Task goal: Return each line of the records below in which the string "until" turns up.

Dataset excerpts:
- - - -

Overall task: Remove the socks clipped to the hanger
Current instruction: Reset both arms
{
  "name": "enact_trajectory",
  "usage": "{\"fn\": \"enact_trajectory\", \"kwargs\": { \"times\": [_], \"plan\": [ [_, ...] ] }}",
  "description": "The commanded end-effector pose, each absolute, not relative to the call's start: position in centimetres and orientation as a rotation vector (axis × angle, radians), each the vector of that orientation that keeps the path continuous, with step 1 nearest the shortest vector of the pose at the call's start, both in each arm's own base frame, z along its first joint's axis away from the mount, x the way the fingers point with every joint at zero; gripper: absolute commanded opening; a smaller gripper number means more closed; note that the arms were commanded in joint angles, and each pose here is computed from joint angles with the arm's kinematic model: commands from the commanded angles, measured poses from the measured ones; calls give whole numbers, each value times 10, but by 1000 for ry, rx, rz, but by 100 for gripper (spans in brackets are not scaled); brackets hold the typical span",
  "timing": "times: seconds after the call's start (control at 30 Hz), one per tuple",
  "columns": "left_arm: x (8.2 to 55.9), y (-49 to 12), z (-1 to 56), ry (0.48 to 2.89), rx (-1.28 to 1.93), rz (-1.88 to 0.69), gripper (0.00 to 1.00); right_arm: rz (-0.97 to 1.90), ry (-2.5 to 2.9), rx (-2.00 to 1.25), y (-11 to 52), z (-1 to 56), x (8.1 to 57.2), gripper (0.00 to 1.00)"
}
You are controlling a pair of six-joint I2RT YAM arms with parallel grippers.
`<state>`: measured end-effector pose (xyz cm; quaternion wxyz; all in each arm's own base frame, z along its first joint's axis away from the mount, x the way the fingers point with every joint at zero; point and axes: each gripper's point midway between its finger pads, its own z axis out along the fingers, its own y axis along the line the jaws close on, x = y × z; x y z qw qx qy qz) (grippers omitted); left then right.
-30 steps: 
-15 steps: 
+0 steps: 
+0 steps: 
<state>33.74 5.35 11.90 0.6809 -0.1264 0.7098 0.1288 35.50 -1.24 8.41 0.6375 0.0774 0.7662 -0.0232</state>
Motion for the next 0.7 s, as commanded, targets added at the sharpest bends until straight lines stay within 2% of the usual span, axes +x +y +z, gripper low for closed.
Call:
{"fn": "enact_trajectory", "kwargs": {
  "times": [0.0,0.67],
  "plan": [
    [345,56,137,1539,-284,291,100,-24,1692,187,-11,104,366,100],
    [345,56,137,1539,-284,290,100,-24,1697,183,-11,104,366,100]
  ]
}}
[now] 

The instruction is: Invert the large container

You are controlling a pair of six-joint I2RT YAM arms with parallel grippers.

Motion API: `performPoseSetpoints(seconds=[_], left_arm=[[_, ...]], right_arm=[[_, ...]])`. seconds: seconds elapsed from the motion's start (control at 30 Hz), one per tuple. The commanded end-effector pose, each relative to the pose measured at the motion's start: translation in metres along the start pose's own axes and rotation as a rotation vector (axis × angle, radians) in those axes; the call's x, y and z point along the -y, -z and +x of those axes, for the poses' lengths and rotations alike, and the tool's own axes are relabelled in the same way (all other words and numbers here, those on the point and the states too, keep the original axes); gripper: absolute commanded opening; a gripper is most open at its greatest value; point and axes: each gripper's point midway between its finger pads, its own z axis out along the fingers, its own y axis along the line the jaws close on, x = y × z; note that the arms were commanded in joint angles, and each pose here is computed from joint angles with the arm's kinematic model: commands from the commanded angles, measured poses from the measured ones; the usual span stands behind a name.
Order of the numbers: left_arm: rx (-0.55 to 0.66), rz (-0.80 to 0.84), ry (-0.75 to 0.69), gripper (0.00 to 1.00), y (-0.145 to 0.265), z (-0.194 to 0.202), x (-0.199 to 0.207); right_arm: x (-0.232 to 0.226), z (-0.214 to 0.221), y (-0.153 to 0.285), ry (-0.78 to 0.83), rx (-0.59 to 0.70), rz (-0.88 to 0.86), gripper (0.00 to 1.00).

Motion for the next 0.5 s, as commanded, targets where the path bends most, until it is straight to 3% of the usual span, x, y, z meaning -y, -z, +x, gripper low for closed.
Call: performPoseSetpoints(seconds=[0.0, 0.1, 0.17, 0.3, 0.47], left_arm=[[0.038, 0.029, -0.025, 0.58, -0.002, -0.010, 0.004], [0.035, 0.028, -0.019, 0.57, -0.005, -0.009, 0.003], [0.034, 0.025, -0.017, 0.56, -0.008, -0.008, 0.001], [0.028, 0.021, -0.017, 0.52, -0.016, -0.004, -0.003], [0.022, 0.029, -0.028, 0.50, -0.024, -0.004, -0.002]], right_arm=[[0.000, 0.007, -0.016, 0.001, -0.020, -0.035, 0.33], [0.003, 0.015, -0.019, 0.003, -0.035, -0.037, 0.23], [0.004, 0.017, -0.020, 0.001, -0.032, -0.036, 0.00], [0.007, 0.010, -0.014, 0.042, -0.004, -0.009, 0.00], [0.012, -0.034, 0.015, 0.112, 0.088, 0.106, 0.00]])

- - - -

Written solution:
Motion for the next 0.7 s, as commanded, targets added at the sharpest bends until straight lines stay within 2% of the usual span, axes +x +y +z, gripper low for closed.
Motion for the next 0.5 s, as commanded, targets where the path bends most, until it is straight to 3% of the usual span, x, y, z meaning -y, -z, +x, gripper low for closed.

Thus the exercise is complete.